A developer created a Service with selector: {app: api} but their pods had label app: api-server. The Service had zero Endpoints. Traffic went nowhere. They spent 2 hours checking NetworkPolicies, DNS, and firewall rules. The fix was changing one label. Always start debugging with kubectl get endpoints — if it is empty, the problem is in your selector, not the network.

PRO TIP

Kubernetes 1.21+ introduced EndpointSlices as a more scalable replacement for Endpoints. If your Service has hundreds of pods, check kubectl get endpointslices instead of kubectl get endpoints.
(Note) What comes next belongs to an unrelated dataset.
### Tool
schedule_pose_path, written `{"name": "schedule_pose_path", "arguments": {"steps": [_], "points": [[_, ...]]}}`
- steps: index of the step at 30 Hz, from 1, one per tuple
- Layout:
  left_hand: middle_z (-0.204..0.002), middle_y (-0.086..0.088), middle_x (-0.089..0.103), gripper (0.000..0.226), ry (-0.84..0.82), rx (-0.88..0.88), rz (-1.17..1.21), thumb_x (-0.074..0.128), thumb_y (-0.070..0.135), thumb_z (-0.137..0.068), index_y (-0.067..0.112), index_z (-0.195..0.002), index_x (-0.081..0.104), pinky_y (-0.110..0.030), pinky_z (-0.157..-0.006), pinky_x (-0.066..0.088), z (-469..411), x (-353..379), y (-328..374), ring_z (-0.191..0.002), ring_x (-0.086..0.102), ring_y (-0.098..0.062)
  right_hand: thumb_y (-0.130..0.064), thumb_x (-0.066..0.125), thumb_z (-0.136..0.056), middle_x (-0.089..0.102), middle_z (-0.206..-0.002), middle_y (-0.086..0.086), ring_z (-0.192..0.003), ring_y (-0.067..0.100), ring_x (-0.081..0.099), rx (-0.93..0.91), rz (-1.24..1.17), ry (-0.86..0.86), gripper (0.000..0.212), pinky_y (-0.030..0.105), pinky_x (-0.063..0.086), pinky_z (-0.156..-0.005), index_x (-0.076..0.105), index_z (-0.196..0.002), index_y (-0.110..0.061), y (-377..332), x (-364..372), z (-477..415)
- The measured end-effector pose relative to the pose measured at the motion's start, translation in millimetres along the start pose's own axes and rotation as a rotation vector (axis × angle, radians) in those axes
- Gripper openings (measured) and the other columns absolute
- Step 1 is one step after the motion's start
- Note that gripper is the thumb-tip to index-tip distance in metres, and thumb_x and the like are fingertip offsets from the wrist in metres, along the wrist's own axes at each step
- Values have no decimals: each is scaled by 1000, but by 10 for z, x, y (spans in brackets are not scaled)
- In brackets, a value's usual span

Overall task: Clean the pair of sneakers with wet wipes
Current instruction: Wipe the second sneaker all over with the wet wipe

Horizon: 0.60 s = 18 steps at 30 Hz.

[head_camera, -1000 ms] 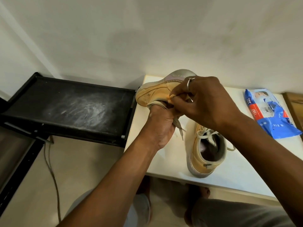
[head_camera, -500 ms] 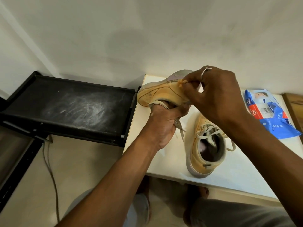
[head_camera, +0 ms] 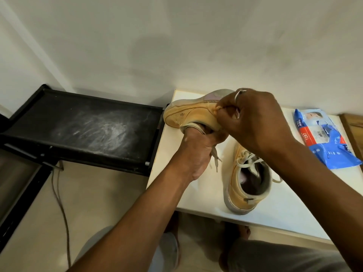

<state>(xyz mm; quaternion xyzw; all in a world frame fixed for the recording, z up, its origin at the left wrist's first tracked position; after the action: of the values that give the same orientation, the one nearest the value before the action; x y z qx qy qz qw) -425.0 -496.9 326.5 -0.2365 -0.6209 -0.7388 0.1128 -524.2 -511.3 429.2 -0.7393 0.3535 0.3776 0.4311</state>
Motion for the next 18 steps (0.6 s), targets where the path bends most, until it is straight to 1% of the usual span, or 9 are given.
{"name": "schedule_pose_path", "arguments": {"steps": [3,4,5,8,10,12,13,15,18], "points": [[-85,-6,64,21,45,-71,-76,53,-8,-87,12,-87,60,-37,-83,50,20,-21,-45,-83,60,-22,-30,63,-81,72,-86,-7,-75,15,64,-44,-28,-147,17,39,55,-67,76,-91,-26,-80,103,35],[-85,-7,64,18,51,-62,-73,55,-6,-85,11,-88,60,-40,-84,49,1,-38,-53,-83,59,-24,-31,64,-81,72,-86,-7,-76,14,64,-53,-52,-155,16,39,55,-67,76,-91,-26,-83,96,33],[-92,-11,65,15,50,-30,-71,59,-2,-82,9,-93,61,-44,-89,48,-16,-46,-46,-87,59,-28,-31,64,-82,72,-87,-7,-76,14,64,-47,-80,-126,16,39,55,-67,76,-92,-26,-67,67,21],[-116,-17,64,35,36,22,-106,69,8,-77,11,-111,62,-51,-102,44,-40,-34,-16,-104,59,-36,-29,61,-85,70,-87,-2,-77,17,62,-4,-67,37,19,40,53,-69,76,-97,-24,37,-36,-26],[-113,-15,65,34,34,3,-142,70,9,-75,13,-108,63,-45,-98,49,-59,-35,-69,-100,63,-30,-27,59,-84,70,-88,-1,-78,19,63,20,-33,21,21,40,54,-70,75,-97,-24,60,1,-28],[-100,-15,62,27,45,-36,-167,66,9,-69,11,-95,60,-28,-80,54,-72,-38,-103,-77,65,-13,-27,60,-82,72,-90,-2,-78,18,65,12,-60,-67,20,39,55,-70,76,-95,-24,13,80,-7],[-98,-15,60,26,54,-51,-169,64,10,-67,11,-92,57,-25,-76,54,-82,-56,-117,-72,64,-10,-27,61,-81,72,-91,-3,-78,17,65,-4,-66,-107,20,38,55,-70,76,-94,-25,-24,109,7],[-101,-13,63,35,59,-28,-160,71,15,-65,15,-98,60,-36,-86,53,-95,-78,-120,-84,63,-20,-29,61,-81,72,-91,-5,-79,16,65,-32,-64,-117,19,38,55,-70,76,-93,-26,-51,108,9],[-114,-9,66,38,49,7,-146,75,19,-70,18,-106,63,-47,-101,46,-87,-74,-91,-102,61,-30,-31,59,-85,71,-89,-3,-79,18,63,4,-44,8,22,40,54,-70,75,-97,-25,49,20,-34]]}}
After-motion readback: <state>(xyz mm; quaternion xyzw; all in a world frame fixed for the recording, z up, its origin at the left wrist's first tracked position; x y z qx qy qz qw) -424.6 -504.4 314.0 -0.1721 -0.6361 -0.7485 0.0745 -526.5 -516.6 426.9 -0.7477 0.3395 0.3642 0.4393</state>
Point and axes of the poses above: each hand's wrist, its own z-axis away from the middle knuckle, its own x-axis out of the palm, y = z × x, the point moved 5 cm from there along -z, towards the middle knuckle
EndpointSlices break the endpoint list into smaller chunks (default 100 per slice) to reduce API server load when pods change frequently.


Key Concepts Summary

  • ClusterIP is the foundation — a virtual IP that exists only in iptables/IPVS/eBPF rules, reachable only from inside the cluster
  • kube-proxy iptables mode uses random selection, O(n) rule evaluation — fine for small clusters, degrades at scale
  • kube-proxy IPVS mode provides real load balancing algorithms and O(1) lookups — switch to it for clusters with more than 1,000 Services
  • eBPF (Cilium) replaces kube-proxy entirely with socket-level redirection — most performant option
  • NodePort opens a port on every node (30000-32767) — all nodes route traffic, not just nodes with pods
  • externalTrafficPolicy: Local preserves client source IPs but requires even pod distribution across nodes
  • LoadBalancer creates a cloud load balancer automatically — each Service creates a separate LB, which gets expensive
  • ExternalName is a DNS CNAME alias — no proxying, useful for referencing external services with cluster-internal DNS
  • Headless Services (clusterIP: None) return pod IPs directly in DNS — required for StatefulSets and client-side load balancing
  • Empty Endpoints is the number one cause of "Service not routing" — always check selector labels match pod labels

Common Mistakes

  • Assuming you can ping a ClusterIP — it is a virtual IP in iptables rules, not a real network interface, and ping (ICMP) is not translated by DNAT rules
  • Using externalTrafficPolicy: Local without pod anti-affinity — leads to severely uneven load distribution
  • Creating many LoadBalancer Services instead of one Ingress Controller — wastes cloud load balancers and money
  • Forgetting that NodePort range is 30000-32767 — specifying a port outside this range will be rejected
  • Mismatched selector labels between Service and pods — the most common cause of empty Endpoints
  • Not checking EndpointSlices in large clusters — kubectl get endpoints may appear empty when EndpointSlices actually exist
  • Leaving externalTrafficPolicy: Cluster when source IP preservation is needed — all requests appear to come from internal node IPs

KNOWLEDGE CHECK

You have a NodePort Service with externalTrafficPolicy: Local. Node A has 2 pods, Node B has 0 pods. What happens when traffic arrives at Node B on the NodePort?